The album was a commercial failure, failing to chart. The album was promoted by the release of two singles, "Rudy", and "I Paralyze", both of which also failed to chart. Following the release of the record, Cher took a five-year hiatus from music to focus on her film career, partly due to the lack of successful albums and singles. She made a comeback in 1987 when she released the Platinum-certified album Cher.

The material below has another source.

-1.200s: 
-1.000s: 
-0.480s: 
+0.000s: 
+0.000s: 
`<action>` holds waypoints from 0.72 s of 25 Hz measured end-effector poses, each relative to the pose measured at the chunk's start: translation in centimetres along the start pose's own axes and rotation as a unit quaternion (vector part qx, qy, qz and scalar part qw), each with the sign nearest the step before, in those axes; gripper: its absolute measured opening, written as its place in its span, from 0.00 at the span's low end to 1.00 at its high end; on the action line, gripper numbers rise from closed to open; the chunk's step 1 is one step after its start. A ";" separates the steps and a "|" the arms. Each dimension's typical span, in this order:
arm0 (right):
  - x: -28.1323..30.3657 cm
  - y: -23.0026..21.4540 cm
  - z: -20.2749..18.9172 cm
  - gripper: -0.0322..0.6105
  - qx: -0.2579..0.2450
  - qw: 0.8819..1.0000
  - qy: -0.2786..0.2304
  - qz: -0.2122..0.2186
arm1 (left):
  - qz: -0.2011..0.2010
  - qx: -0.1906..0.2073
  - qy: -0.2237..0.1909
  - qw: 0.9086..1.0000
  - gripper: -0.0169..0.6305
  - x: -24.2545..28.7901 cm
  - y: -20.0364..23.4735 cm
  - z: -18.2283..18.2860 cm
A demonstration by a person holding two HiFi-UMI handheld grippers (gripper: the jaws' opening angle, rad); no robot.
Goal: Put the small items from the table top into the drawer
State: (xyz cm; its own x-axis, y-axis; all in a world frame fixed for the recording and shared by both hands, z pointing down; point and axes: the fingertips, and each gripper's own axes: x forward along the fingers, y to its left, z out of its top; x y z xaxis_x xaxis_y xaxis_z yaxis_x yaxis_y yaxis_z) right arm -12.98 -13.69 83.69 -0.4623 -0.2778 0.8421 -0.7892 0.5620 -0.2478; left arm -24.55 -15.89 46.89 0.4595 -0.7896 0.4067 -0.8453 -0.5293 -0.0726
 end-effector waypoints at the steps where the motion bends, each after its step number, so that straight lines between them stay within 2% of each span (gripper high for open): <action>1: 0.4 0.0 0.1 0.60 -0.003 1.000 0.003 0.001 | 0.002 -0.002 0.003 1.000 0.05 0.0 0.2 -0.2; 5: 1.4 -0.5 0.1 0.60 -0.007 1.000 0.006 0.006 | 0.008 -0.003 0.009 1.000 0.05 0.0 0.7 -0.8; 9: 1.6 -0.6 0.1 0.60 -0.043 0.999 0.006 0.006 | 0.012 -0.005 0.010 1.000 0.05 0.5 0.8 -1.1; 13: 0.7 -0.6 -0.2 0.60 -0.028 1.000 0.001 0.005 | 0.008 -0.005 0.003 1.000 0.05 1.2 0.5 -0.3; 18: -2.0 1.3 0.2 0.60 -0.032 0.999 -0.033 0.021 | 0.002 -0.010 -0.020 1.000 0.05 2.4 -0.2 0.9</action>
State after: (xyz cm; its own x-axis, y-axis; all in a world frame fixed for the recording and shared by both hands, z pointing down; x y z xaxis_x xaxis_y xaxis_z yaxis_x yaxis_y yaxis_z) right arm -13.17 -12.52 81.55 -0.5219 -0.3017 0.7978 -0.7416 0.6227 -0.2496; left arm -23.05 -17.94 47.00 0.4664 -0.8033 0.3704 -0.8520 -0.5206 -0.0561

== Recording and production ==
In 1981, Cher recorded a song with Meat Loaf called "Dead Ringer for Love" for his album Dead Ringer; the song was a hit in the UK, but was left off I Paralyze. The album was recorded in 1982, and was produced by John Farrar (of Olivia Newton-John fame) and David Wolfert; it is her first collaboration with composer and producer Desmond Child. The recording sessions were lengthy and demanding, often extending until three in the morning, with Cher demonstrating notable discipline and a willingness to repeat takes until the desired result was achieved. In Geffen Records' official 1987 biography, Cher stated that she disliked the album, that she had no creative control over the project and described the overall experience as negative.

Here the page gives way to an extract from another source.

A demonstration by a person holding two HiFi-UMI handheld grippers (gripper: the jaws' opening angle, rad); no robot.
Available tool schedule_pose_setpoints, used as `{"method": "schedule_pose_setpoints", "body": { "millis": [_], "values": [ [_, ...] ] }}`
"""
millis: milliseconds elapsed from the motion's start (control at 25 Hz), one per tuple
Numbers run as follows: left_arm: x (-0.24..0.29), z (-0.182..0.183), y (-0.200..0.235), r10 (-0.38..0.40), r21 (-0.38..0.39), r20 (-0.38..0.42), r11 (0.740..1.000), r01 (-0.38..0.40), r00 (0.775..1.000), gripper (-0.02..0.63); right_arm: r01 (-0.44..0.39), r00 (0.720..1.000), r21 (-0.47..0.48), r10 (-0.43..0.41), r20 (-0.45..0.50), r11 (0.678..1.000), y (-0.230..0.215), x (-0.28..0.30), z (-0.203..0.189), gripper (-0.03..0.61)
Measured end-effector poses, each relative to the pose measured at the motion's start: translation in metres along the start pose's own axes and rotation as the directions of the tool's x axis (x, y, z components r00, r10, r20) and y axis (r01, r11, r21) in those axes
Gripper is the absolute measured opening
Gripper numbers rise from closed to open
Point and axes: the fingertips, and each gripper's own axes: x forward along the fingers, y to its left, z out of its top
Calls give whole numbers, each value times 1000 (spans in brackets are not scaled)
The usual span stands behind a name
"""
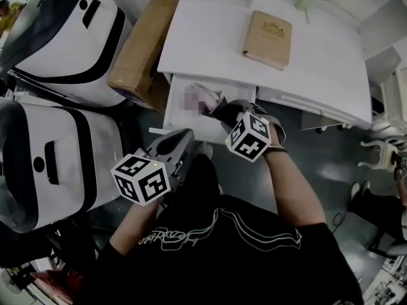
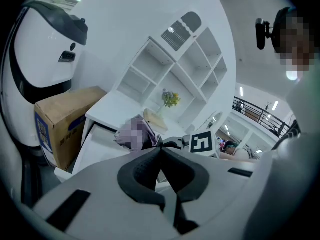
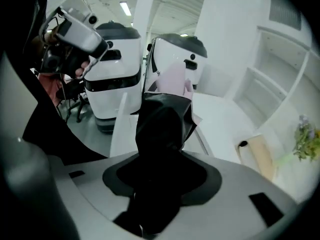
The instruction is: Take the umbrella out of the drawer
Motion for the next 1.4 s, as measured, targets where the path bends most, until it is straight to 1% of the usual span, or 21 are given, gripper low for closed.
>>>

I Paralyze contains various musical styles: the rock style of Black Rose on cuts such as "Walk with Me", "The Book of Love", and "Rudy"; a slight new wave sound in "I Paralyze"; some ballads such as "When the Love Is Gone" and "Do I Ever Cross Your Mind?"; and an "old '80s" style on "Back On the Street Again" (a retitled cover of the Babys' "Back on My Feet Again") and "Games", which was recorded by Lisa Hartman for her 1982 album Letterock.

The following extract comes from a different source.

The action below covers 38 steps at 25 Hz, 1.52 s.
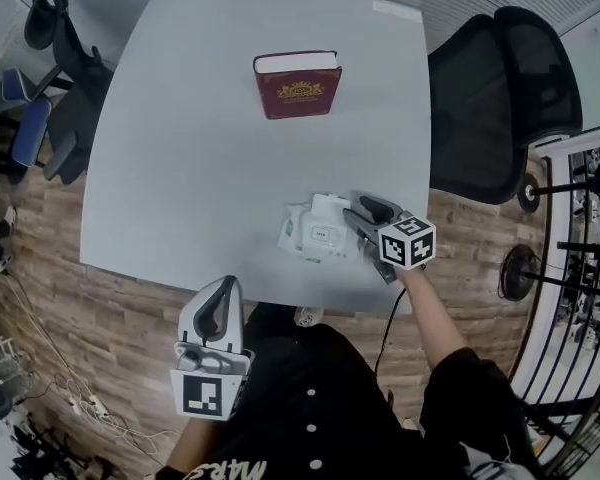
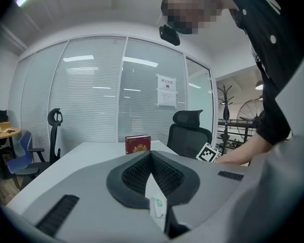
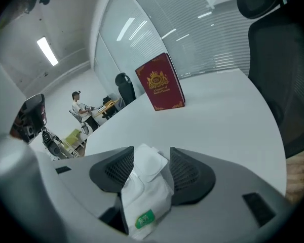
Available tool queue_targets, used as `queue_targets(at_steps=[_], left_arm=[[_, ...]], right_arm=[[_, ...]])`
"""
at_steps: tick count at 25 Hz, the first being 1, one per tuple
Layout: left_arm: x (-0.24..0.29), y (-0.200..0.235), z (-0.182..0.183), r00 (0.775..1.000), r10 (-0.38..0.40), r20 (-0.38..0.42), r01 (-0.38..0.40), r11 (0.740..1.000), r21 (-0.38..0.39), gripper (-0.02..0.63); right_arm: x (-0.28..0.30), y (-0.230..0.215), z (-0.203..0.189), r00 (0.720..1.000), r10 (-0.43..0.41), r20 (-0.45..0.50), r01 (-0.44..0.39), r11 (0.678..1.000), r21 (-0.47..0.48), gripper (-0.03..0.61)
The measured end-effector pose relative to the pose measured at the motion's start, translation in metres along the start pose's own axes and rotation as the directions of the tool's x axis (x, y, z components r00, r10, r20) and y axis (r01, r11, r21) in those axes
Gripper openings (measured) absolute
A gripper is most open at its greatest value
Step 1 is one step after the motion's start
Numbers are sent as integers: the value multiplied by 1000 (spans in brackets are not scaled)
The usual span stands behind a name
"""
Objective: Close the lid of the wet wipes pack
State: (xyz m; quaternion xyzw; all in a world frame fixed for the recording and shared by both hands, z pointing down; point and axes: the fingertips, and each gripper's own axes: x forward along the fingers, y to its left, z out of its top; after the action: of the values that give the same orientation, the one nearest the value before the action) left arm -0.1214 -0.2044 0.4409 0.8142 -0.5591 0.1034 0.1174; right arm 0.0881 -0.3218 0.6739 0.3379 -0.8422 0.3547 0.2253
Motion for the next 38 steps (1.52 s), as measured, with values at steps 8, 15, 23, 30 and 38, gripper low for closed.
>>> queue_targets(at_steps=[8,15,23,30,38], left_arm=[[6,7,-11,999,11,-42,-12,1000,-20,12],[11,12,-15,998,18,-56,-20,999,-31,12],[14,14,-13,999,10,-35,-10,1000,-20,12],[12,7,-14,999,-2,-42,1,1000,-14,12],[3,-6,-5,1000,-18,-20,18,1000,2,12]], right_arm=[[30,-15,-19,974,122,-191,-107,990,86,218],[39,-15,-21,935,249,-253,-204,960,189,143],[40,-13,-22,923,261,-284,-230,963,137,82],[32,-7,-12,941,222,-254,-230,973,2,65],[11,13,-5,975,121,-187,-170,947,-272,49]])
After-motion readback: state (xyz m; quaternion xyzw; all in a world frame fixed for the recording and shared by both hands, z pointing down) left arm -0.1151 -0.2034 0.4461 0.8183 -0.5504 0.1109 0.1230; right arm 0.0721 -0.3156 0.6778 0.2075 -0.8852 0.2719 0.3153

== Release and promotion ==
The promotion includes appearances on television programs such as American Bandstand and Solid Gold. The release was preceded in the United Kingdom by the release of the single "Rudy", a decision that producer David Wolfert later described as "bad". Wolfert also expressed doubts about the choice of the title track as the lead single, stating that "Walk with Me" would likely have had stronger commercial potential.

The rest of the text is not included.